TASK TO COMPLETE. Please transcribe the lines below exactly, and leave every image behind.
*** Opening THE DATA ***
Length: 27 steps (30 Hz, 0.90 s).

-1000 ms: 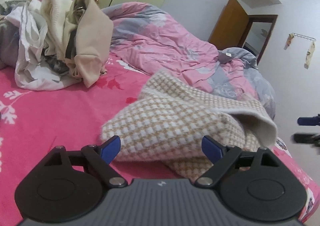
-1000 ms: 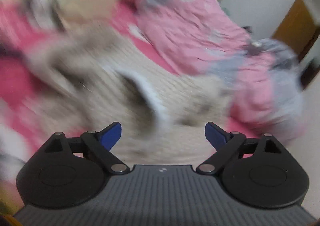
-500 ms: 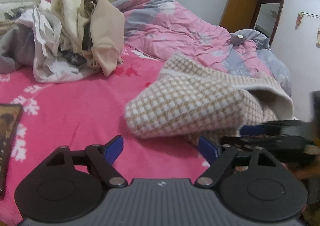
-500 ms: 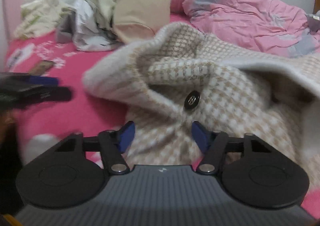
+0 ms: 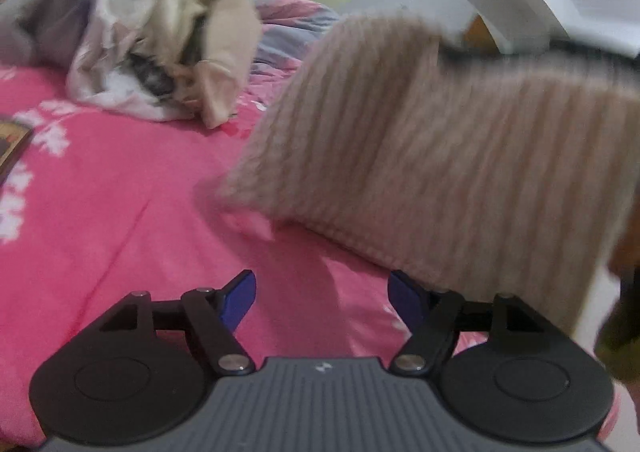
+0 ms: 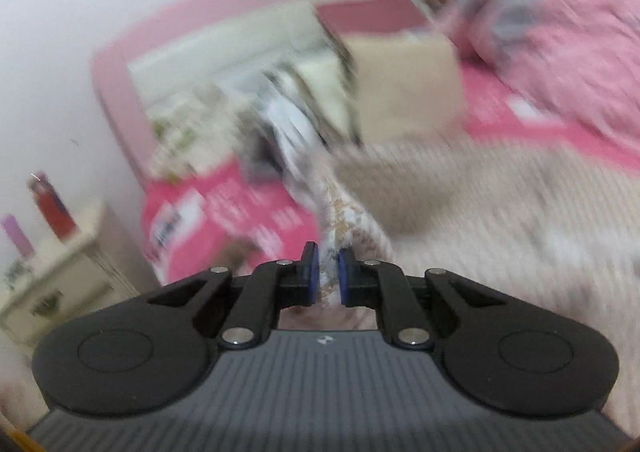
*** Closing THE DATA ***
TASK OUTPUT.
Length: 27 steps (30 Hz, 0.90 s).

-1000 ms: 
-1000 ms: 
-500 ms: 
-500 ms: 
+0 ms: 
+0 ms: 

No part of the exercise remains open.